WASHINGTON -- While agreeing that abortion is unacceptable, two pro-life professors disagreed on whether it is appropriate to engage President Barack Obama on the issue of abortion or to insist that it be outlawed in order to protect the dignity of the unborn.
During an 80-minute discussion May 28 at the National Press Club, Robert George, professor of jurisprudence and director of the James Madison program in American ideals and institutions at Princeton University, and Douglas Kmiec, professor of law at Pepperdine University, expressed divergent views on how to approach the Obama administration.
The president has promised to keep abortion legal, but has pledged to support policies that ultimately would reduce the number of abortions nationwide.
Positioned as a discussion rather than a debate, the event was moderated by Mary Ann Glendon, professor of law at Harvard Law School and former U.S. ambassador to the Vatican.

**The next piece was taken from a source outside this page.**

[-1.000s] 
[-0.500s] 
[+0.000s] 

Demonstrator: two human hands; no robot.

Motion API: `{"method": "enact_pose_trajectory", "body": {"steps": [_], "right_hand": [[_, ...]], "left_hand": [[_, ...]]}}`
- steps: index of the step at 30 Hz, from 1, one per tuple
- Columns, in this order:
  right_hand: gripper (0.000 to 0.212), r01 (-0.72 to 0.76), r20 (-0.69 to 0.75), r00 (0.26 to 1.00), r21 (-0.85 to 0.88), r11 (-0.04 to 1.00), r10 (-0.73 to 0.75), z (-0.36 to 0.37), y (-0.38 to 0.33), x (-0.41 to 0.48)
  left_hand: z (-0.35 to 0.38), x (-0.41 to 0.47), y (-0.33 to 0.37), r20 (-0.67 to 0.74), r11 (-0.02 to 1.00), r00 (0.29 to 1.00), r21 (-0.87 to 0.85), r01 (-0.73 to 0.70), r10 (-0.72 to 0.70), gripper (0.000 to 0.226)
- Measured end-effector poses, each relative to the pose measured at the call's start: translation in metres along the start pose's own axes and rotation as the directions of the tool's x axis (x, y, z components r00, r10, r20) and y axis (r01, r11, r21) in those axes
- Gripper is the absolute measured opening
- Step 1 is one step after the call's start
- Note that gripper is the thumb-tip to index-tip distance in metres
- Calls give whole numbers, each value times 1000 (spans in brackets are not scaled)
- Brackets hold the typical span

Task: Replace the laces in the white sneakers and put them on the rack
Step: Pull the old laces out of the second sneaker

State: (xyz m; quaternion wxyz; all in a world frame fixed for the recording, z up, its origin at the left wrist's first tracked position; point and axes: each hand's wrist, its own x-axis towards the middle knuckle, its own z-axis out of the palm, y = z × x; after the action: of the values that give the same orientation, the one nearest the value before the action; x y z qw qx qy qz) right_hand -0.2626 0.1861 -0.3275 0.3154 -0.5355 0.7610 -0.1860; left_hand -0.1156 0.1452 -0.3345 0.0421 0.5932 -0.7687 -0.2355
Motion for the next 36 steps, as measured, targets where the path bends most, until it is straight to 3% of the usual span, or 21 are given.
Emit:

Kmiec, who supported Obama during the 2008 presidential campaign and wrote a book explaining how a pro-life Catholic could back the Illinois Democrat despite his abortion stance, opened the program, saying the new administration's promise to fund abortion alternatives and its proposals for new social and economic policies would sooner reach the ultimate goal of fewer abortions.
Joining with the Obama White House to address the common good would be the more prudent step for Catholics, Kmiec explained.
He cited several policy areas -- ending the war in Iraq, reform of the health care system, environmental stewardship and ending economic disparity -- in which the Obama administration's views parallel those of the U.S. Conference of Catholic Bishops.
Because of those stances, it becomes imperative to engage the Obama White House in areas of common understanding to reduce abortion rather than to refuse to sit at the table while insisting on full adherence to church teaching, Kmiec said.
"We must be careful to observe the proposition that it is wrong to make the perfect the enemy of the good. It is wrong to make justice the enemy of love and, quite frankly, it is wrong not to recognize the good heart and the possibilities for genuine respect for life in someone coming from a point of view that is not necessarily the ones we ourselves have indulged in the past," Kmiec said.
However, George, even while acknowledging that he and Kmiec hold the same views on life issues, challenged the Pepperdine professor saying that if Obama truly wants to seek common ground, he would support several key policies that would discourage abortion.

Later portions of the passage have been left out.